The exhibition is centered around two artists – Paul Wonner and Naoto Nakagawa. Wonner, one of the most important members of the Bay Area Figurative movement, became well known for his take on the genre. His early still lifes were inspired by the Netherlandish Old Masters. However, his paintings were surreal and proto-Pop in his choice of objects and composition. These later works in the exhibition softened into peaceful observations of everyday life. Other artists in the show, like Bruce Cohen and Daniel Sprick, similarly bring distinctive spins to the traditional Western still lifes. Rather than a strong break, these artists are in dialogue with the history of the genre.
Nakagawa, however, explodes the tradition.
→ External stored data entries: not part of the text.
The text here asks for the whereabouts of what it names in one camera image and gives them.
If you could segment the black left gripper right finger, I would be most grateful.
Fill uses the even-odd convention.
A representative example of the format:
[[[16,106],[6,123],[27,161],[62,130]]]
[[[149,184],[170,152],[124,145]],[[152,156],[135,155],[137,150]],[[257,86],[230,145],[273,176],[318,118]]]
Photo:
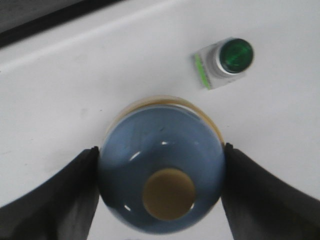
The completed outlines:
[[[320,202],[283,182],[239,149],[224,148],[222,205],[235,240],[318,240]]]

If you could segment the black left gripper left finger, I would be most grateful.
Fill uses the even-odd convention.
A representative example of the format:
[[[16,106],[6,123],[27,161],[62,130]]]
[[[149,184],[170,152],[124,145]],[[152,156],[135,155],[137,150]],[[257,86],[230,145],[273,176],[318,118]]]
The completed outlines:
[[[98,147],[83,150],[46,182],[0,208],[2,240],[85,240],[99,202]]]

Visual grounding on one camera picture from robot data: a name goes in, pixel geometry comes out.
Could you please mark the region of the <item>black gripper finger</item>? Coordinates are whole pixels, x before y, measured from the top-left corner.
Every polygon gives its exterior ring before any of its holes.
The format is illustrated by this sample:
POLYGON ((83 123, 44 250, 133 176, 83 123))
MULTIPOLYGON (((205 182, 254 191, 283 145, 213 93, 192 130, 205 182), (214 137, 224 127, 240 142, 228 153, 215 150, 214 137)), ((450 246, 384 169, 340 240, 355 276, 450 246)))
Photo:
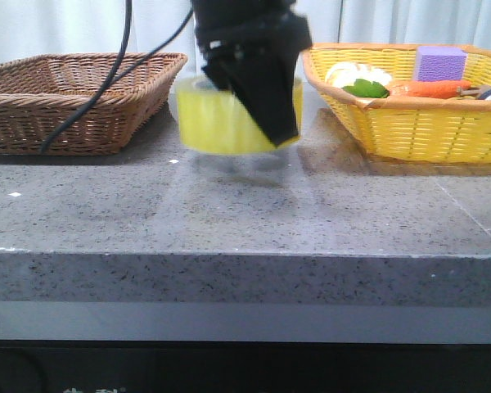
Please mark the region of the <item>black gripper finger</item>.
POLYGON ((210 51, 204 53, 203 71, 219 90, 236 91, 236 57, 234 52, 210 51))
POLYGON ((231 90, 275 147, 298 134, 293 104, 298 55, 277 47, 235 46, 224 63, 231 90))

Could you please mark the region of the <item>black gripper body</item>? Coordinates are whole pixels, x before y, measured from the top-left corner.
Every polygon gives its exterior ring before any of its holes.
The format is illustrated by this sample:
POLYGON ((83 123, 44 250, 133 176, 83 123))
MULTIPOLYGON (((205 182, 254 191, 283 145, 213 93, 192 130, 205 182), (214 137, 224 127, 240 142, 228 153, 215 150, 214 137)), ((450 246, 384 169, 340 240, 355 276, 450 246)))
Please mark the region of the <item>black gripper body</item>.
POLYGON ((206 61, 239 47, 272 54, 299 54, 312 45, 309 23, 294 1, 193 1, 196 43, 206 61))

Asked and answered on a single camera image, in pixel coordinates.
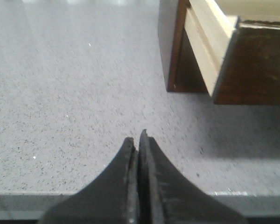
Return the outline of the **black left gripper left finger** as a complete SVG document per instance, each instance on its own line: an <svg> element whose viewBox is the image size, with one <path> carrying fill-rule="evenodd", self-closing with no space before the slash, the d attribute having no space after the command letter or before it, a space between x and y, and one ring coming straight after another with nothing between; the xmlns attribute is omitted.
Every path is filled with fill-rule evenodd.
<svg viewBox="0 0 280 224"><path fill-rule="evenodd" d="M133 138L103 172L78 193L48 209L41 224L136 224L138 152Z"/></svg>

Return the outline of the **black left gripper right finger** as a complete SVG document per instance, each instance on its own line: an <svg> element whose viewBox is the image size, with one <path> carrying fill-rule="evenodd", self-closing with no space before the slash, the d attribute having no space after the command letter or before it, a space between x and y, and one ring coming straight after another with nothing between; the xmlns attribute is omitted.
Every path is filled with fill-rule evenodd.
<svg viewBox="0 0 280 224"><path fill-rule="evenodd" d="M247 223L185 178L146 130L140 135L138 192L141 224Z"/></svg>

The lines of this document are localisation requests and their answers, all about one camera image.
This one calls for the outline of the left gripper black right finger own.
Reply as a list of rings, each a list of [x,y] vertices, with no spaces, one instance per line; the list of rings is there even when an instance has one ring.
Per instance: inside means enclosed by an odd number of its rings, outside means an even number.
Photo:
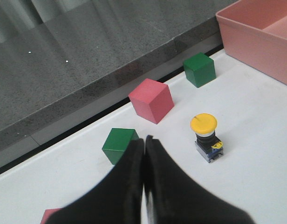
[[[145,142],[144,189],[150,224],[254,223],[191,179],[151,135]]]

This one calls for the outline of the left gripper black left finger own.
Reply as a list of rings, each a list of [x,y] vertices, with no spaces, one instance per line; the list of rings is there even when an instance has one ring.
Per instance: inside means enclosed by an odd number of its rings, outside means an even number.
[[[112,170],[88,193],[52,214],[48,224],[139,224],[143,139],[132,140]]]

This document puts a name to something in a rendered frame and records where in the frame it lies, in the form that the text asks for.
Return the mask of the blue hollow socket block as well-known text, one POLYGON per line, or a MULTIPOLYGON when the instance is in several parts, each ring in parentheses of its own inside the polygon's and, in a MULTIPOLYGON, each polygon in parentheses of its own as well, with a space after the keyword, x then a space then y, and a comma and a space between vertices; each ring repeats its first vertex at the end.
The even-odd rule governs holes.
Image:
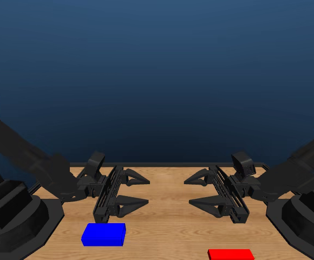
POLYGON ((89 223, 81 242, 83 246, 123 246, 125 235, 125 223, 89 223))

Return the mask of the thin red peg bar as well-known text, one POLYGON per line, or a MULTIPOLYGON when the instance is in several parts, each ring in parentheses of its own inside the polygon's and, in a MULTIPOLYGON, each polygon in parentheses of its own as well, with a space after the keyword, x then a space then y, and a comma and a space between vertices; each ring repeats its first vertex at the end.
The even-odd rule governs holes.
POLYGON ((208 249, 209 260, 254 260, 250 249, 208 249))

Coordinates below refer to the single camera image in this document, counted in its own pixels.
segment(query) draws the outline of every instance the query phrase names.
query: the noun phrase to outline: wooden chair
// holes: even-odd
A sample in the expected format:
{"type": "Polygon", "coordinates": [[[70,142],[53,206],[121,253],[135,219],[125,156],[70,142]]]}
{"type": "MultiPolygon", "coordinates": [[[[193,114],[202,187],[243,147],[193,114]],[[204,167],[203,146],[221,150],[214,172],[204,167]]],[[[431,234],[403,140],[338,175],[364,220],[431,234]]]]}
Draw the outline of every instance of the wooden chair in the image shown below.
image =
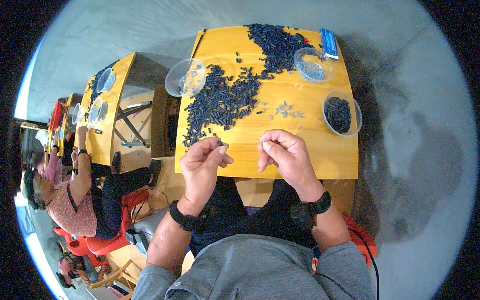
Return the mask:
{"type": "MultiPolygon", "coordinates": [[[[134,283],[134,284],[137,284],[138,281],[135,279],[135,278],[132,278],[130,275],[126,274],[125,273],[125,269],[128,268],[128,266],[132,263],[132,260],[129,259],[127,261],[126,264],[124,264],[120,269],[118,269],[116,272],[114,273],[111,273],[109,274],[108,278],[107,279],[104,279],[102,281],[98,281],[96,283],[93,283],[90,285],[90,288],[91,289],[94,289],[94,288],[98,288],[100,286],[103,286],[104,284],[107,284],[107,283],[112,283],[114,280],[117,280],[119,279],[120,277],[123,277],[127,280],[127,285],[129,287],[130,290],[134,290],[134,288],[132,288],[131,284],[130,283],[134,283]]],[[[133,292],[131,292],[130,294],[120,298],[119,300],[129,300],[131,299],[133,296],[133,292]]]]}

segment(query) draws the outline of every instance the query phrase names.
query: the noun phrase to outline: sleeve
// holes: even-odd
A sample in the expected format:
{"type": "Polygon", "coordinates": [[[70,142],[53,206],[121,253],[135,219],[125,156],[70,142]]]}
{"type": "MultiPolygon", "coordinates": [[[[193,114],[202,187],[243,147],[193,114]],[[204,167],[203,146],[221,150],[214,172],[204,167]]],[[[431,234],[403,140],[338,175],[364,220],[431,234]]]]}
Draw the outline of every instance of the sleeve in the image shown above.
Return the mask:
{"type": "Polygon", "coordinates": [[[55,181],[55,173],[57,172],[57,163],[59,157],[57,155],[50,155],[48,159],[48,166],[45,170],[45,177],[50,181],[55,181]]]}
{"type": "Polygon", "coordinates": [[[325,250],[313,277],[329,299],[374,299],[367,265],[351,241],[325,250]]]}
{"type": "Polygon", "coordinates": [[[151,265],[140,272],[132,300],[163,299],[168,288],[177,280],[169,270],[151,265]]]}

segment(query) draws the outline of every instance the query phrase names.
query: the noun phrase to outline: shoe
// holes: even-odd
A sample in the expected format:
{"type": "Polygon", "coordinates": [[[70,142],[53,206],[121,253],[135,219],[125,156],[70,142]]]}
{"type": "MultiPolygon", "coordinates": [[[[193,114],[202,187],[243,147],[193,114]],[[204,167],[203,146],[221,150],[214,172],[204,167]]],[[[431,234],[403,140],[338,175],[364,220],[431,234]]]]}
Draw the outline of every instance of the shoe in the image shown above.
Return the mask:
{"type": "Polygon", "coordinates": [[[153,173],[152,182],[148,184],[149,187],[154,188],[156,186],[156,182],[158,180],[158,175],[160,175],[160,171],[162,170],[162,161],[157,159],[150,160],[150,165],[148,166],[150,172],[153,173]]]}
{"type": "Polygon", "coordinates": [[[121,152],[117,151],[113,154],[112,166],[115,173],[120,173],[121,167],[121,152]]]}

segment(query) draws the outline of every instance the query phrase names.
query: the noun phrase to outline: bowl of black parts
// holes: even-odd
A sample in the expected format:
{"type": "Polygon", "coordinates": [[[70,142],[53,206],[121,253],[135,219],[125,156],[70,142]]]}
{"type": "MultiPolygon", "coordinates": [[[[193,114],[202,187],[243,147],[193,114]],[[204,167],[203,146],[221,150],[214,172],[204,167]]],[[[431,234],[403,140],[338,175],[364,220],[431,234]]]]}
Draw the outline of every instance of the bowl of black parts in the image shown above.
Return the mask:
{"type": "Polygon", "coordinates": [[[325,97],[322,115],[327,128],[343,137],[355,136],[361,129],[360,106],[353,96],[341,90],[333,90],[325,97]]]}
{"type": "Polygon", "coordinates": [[[174,97],[193,96],[205,85],[206,67],[198,59],[186,59],[174,65],[165,78],[165,89],[174,97]]]}
{"type": "Polygon", "coordinates": [[[97,97],[90,108],[90,112],[88,114],[88,123],[90,125],[100,123],[105,119],[106,114],[107,104],[102,100],[101,97],[97,97]]]}
{"type": "Polygon", "coordinates": [[[112,71],[112,68],[108,68],[105,71],[103,71],[102,75],[98,79],[98,82],[96,83],[96,92],[97,93],[104,93],[108,92],[112,86],[113,83],[115,82],[116,75],[112,71]]]}
{"type": "Polygon", "coordinates": [[[332,60],[315,48],[298,49],[293,55],[293,62],[300,76],[307,82],[326,82],[335,75],[332,60]]]}
{"type": "Polygon", "coordinates": [[[82,121],[83,117],[84,117],[84,108],[80,105],[80,103],[77,103],[72,113],[72,125],[75,125],[80,121],[82,121]]]}

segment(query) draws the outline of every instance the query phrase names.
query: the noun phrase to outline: man's left hand
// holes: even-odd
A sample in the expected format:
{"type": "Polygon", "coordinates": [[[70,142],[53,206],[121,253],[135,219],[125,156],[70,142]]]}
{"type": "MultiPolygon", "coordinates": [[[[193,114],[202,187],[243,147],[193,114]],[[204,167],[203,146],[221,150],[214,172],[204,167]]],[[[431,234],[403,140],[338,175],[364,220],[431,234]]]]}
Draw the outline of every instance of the man's left hand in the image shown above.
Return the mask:
{"type": "Polygon", "coordinates": [[[218,146],[218,141],[220,139],[217,137],[198,141],[180,159],[185,179],[185,197],[177,207],[184,215],[200,214],[215,188],[218,166],[225,168],[234,161],[226,154],[228,144],[218,146]]]}

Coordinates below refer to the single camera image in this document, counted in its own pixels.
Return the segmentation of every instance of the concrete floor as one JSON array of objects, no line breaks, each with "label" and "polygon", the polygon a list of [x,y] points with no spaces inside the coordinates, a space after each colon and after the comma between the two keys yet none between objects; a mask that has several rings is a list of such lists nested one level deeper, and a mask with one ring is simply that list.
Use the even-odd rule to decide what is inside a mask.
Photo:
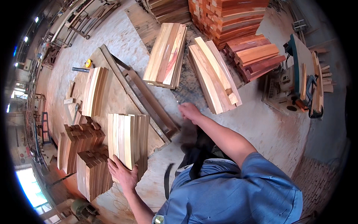
[{"label": "concrete floor", "polygon": [[[72,47],[60,51],[52,72],[47,72],[47,75],[41,74],[42,82],[38,88],[44,91],[43,94],[47,98],[45,110],[49,113],[49,127],[54,139],[57,140],[59,133],[63,131],[66,116],[62,102],[69,81],[74,80],[77,75],[71,68],[81,67],[97,47],[106,44],[112,54],[143,76],[149,54],[124,12],[124,9],[132,4],[136,4],[134,0],[124,1],[121,7],[90,33],[89,40],[77,37]],[[257,34],[265,35],[284,55],[283,44],[293,33],[292,22],[291,15],[285,12],[279,15],[275,10],[267,9]],[[293,61],[289,60],[288,66],[292,64]],[[262,81],[260,78],[238,90],[243,104],[236,109],[219,115],[213,115],[206,109],[203,114],[242,134],[265,158],[288,176],[292,176],[303,156],[311,121],[307,114],[287,117],[263,103]],[[177,102],[170,90],[153,86],[149,88],[168,114],[182,126],[181,133],[172,139],[170,145],[150,157],[148,170],[137,186],[140,196],[156,210],[165,201],[163,176],[167,165],[175,163],[175,166],[178,166],[183,158],[180,145],[184,142],[193,142],[196,137],[194,126],[181,119]],[[170,176],[170,183],[173,179],[174,170]],[[93,203],[100,208],[101,217],[106,223],[133,223],[134,217],[119,189],[120,186],[114,184]]]}]

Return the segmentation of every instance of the worker's right hand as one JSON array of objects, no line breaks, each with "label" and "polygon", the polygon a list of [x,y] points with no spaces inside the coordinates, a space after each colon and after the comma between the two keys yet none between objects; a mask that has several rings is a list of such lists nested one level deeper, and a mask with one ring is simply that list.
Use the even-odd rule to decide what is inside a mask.
[{"label": "worker's right hand", "polygon": [[178,105],[178,109],[184,119],[189,119],[193,124],[197,125],[199,119],[203,116],[198,108],[192,103],[182,103]]},{"label": "worker's right hand", "polygon": [[135,165],[131,171],[122,164],[117,156],[113,155],[113,160],[108,159],[108,168],[112,177],[121,184],[124,195],[134,191],[138,183],[138,165]]}]

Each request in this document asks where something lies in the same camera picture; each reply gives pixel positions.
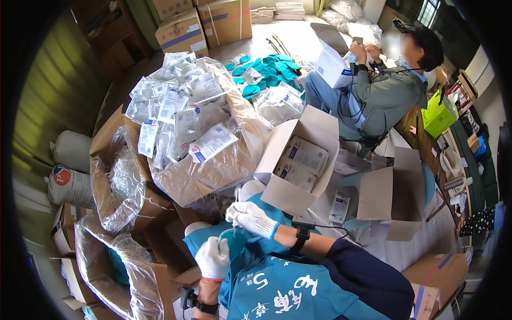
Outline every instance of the hand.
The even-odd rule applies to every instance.
[[[229,247],[227,239],[219,244],[218,237],[210,237],[201,245],[196,253],[196,262],[201,269],[201,275],[207,280],[223,281],[226,279],[229,267]]]
[[[370,54],[372,59],[375,61],[375,63],[381,63],[382,59],[379,58],[380,55],[380,49],[377,48],[375,45],[367,45],[365,47],[366,51]]]
[[[235,225],[267,239],[274,237],[275,230],[279,225],[252,202],[232,203],[226,211],[226,221],[234,221]]]
[[[366,49],[358,41],[354,41],[350,46],[350,52],[352,52],[358,59],[358,64],[366,64]]]

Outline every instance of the stack of boxes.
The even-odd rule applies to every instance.
[[[163,52],[195,52],[252,37],[249,0],[153,0],[162,20],[155,36]]]

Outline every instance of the worker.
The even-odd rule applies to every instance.
[[[350,53],[357,57],[358,63],[353,84],[332,89],[319,73],[308,74],[306,102],[337,117],[340,135],[343,135],[342,129],[348,129],[361,136],[379,137],[413,106],[426,109],[425,73],[444,62],[442,44],[432,30],[423,26],[405,28],[404,32],[403,62],[397,67],[386,69],[379,57],[379,48],[374,45],[364,47],[355,41],[350,47]],[[371,76],[368,71],[367,52],[380,71],[377,75]]]
[[[242,193],[247,185],[255,192],[265,188],[259,181],[250,181]],[[209,312],[196,309],[194,318],[218,319],[213,310],[219,299],[225,300],[227,320],[409,318],[414,291],[400,272],[346,239],[312,231],[309,239],[299,241],[290,220],[261,201],[261,194],[247,201],[240,197],[242,202],[235,202],[226,212],[226,221],[254,235],[235,259],[229,257],[226,239],[219,242],[218,237],[207,236],[226,226],[204,228],[205,223],[195,223],[185,238],[194,254],[190,237],[196,242],[207,237],[195,259],[202,274],[198,301],[212,308]],[[289,248],[298,242],[303,245],[294,253]]]

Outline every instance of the sack with red logo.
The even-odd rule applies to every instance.
[[[91,176],[59,164],[53,167],[48,178],[45,177],[45,182],[48,183],[48,197],[51,202],[58,205],[68,202],[94,209]]]

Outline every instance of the black wrist strap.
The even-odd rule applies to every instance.
[[[207,305],[200,301],[197,301],[196,308],[201,312],[215,315],[215,314],[217,314],[217,310],[219,309],[219,304]]]
[[[295,245],[290,249],[294,253],[298,253],[306,241],[309,239],[309,230],[306,228],[297,228],[297,241]]]
His still lifes are outrageously colored and surreal, not just in the selection of objects but also in their placement and scale. The grandson of a respected landscape painter and a student of Kikonami Joji, a leader of the Gutai group, Nakagawa creates imagery that evokes emotional associative responses. Like the Pop artist James Rosenquist, Nakagawa juxtaposes everyday objects, but unlike Rosenquist’s detached study, Nakagawa imbues objects and scenes with personality. Other artists, including Georges Braque and Kaoru Mansour, similarly upend the visual vocabulary while maintaining the same metaphoric capabilities. Others challenge what objects are to be included, from Damien Hirst’s pharmaceutical pills to Timothy Tompkins’s holiday decorations on store shelves.
Still lifes are not just aesthetically beautiful objects brimming with impressive technique. They offer the viewer respite and space for contemplation. The reflective possibilities of the still life is best captured by the English poet William Cowper: “Still ending, and beginning still.”